Comme ma propre vie de ces années-ci.
Puisse du temps m'être accordé après.

 

(1) Je ne veux pas finir vieille dame à la charge de mes enfants. Mon emploi actuel est ma chance d'éviter ça et je n'en retrouverai pas d'autre facilement. De plus il est utile aux autres. 


 

 

 

 


La tenue du diario

    

        Disposant d'un miraculeux jour de RTT, et de quelques heures à ma main car notre dentiste traitant est absent puis sur-occupé et voilà donc un rendez-vous de réparation que j'espérais caler vite fait en cette journée reporté au 19 juin au plus tôt (!) (Vous avez mal ? Bah pour l'instant c'est supportable), je rattrape quelques retards de lectures chez des blogs amis.

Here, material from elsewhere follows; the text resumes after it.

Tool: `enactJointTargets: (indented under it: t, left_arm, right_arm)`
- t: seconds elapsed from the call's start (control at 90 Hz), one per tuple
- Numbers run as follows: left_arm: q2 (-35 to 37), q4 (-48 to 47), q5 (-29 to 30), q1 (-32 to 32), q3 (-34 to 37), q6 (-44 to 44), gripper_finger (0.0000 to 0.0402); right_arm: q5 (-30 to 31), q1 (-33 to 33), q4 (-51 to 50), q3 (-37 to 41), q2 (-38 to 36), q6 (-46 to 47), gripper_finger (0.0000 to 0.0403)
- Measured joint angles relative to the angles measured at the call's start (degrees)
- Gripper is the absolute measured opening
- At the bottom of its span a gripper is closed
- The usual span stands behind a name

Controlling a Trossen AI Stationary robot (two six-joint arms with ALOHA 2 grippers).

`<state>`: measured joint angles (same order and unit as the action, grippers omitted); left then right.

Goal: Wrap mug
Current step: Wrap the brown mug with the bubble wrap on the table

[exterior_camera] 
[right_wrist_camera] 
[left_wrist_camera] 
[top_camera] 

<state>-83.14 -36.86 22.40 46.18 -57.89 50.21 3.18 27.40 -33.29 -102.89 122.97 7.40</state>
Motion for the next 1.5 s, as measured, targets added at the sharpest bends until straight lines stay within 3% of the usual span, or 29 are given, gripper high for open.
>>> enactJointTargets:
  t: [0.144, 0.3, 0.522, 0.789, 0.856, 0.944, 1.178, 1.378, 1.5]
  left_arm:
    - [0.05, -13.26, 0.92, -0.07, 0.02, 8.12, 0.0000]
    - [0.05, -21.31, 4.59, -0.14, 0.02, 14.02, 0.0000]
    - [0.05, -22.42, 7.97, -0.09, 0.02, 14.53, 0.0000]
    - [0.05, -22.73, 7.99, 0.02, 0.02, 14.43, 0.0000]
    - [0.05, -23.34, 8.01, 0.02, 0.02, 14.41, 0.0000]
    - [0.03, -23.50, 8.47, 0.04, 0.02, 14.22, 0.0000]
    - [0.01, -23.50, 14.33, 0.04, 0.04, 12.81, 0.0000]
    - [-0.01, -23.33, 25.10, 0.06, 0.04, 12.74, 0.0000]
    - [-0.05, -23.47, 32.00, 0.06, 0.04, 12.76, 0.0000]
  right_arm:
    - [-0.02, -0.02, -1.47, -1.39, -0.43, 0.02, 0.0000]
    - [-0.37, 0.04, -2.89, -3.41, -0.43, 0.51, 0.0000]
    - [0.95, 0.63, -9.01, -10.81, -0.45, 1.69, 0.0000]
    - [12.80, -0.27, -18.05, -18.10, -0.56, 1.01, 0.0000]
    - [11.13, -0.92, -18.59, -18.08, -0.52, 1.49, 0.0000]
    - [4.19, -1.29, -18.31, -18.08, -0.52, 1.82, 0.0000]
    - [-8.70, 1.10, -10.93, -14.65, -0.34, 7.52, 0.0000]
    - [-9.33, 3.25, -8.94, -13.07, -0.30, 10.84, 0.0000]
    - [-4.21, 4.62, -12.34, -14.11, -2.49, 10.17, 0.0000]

Eux écrivent quand je me contente de jeter pêle-mêle les mots décrivants à plat ce que j'ai pu faire ou ne suis pas parvenue à faire dans une journée donnée. 
À nouveau je me dis qu'il serait temps que je prenne ou reprenne l'habitude ici d'une sorte de journal de ce qui est partageable en jetant un peu moins les mots n'importe comment ; avec l'élégance ou au moins l'effort de tendre vers l'élégance des amis Guillaume ou Thierry, ou, côté pro, Samovar (même si je ne compte pas parler du côté pro, confidentialité oblige, ou uniquement en creux en terme d'incidence sur ma vie personnelle).

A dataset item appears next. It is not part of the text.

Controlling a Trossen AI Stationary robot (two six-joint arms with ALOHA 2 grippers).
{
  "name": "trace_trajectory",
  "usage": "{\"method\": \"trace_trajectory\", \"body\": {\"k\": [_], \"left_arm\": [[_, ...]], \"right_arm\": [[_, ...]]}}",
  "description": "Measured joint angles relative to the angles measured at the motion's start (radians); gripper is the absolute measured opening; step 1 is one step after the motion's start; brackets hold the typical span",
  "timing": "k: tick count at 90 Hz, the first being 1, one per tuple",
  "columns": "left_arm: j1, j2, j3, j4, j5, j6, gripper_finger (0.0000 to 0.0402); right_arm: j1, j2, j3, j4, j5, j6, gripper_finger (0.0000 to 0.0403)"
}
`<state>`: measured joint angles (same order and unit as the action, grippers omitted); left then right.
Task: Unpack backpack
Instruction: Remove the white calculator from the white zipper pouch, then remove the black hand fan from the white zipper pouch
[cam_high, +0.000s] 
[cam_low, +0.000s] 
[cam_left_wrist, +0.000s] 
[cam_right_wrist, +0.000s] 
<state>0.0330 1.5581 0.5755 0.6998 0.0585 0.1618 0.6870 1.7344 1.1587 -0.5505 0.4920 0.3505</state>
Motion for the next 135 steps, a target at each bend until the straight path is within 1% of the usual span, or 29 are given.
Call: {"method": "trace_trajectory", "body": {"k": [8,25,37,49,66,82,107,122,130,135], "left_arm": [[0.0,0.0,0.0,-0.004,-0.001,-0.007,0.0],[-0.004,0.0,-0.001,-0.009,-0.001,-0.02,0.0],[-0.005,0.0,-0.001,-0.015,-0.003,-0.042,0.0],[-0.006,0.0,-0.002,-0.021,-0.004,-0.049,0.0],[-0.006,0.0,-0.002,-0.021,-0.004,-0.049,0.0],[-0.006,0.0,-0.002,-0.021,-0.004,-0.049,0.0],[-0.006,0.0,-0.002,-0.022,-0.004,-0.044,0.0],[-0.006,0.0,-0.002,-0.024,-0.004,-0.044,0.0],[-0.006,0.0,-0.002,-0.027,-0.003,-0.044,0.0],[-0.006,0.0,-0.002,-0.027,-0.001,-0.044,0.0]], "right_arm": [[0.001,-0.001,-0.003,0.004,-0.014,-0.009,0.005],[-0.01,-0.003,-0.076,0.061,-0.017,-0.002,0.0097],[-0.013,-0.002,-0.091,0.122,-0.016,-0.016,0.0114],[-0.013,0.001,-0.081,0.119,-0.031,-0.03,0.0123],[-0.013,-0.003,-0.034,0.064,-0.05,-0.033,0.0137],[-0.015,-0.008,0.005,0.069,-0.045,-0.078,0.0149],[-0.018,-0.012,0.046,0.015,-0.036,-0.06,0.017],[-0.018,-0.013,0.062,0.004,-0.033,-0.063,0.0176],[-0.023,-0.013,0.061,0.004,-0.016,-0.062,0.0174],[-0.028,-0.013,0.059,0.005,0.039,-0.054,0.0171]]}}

En pratique, je ne sais comment faire : le plus souvent je parviens in extremis à jeter quelques lignes sur un carnet avant de tomber dans le sommeil. Et au matin, quand je ne cale pas un entraînement au lever, ce qui m'aide beaucoup à "faire passer" une journée, c'est que j'ai tout juste le temps de me préparer pour arriver à l'heure. Par ailleurs je me connais : me lever plus tôt pour écrire ne ferait qu'accentuer ma peine à devoir remiser ma vie au profit de ma vie salariée, au moment de raccrocher l'écriture pour le restant de la journée.

Cette question fait partie de la petite foule de choses que j'avais soigneusement mis sous le boisseau lorsqu'il fut question de tenter de sauver les finances de mes vieux jours en prenant un emploi stable à plein temps, alors que la retraite semblait un horizon possible dans un futur envisageable. À présent il faut que je repense à mon organisation, à comment tenir jusqu'au bout, comment ne pas renoncer, comment trouver le temps et l'énergie de ranger (1).

La seule réponse que je suis parvenue à trouver afin de contrer ce report à la Saint Glinglin (2) de ma libération, a été de m'inscrire pour un marathon à l'automne, 60 ans me paraissant la limite d'âge pour un premier. J'ai (re?)découvert ce matin (Étonnements du 03/06/23), non sans amusement et une jolie sensation d'encouragement, que Thierry à mon âge en avait fait autant. Ce qu'il écrit de ce qui était possible pour lui à 60 et l'est moins à 65 me conforte dans mon choix.
Run Forrest, run ! (3)

 

(1) Là aussi j'avais abdiqué temporairement en me disant, quand je serai enfin libre de mon temps je pourrai m'organiser ; sauf que cela adviendra sans doute trop tard par rapport à ma santé ou que j'aurais tout donné pour tenir jusqu'au bout et m'effondrerai après.
(2) Du moins perçu comme tel.
(3) J'ai toujours cette sensation que le film Forrest Gump raconte ma vie.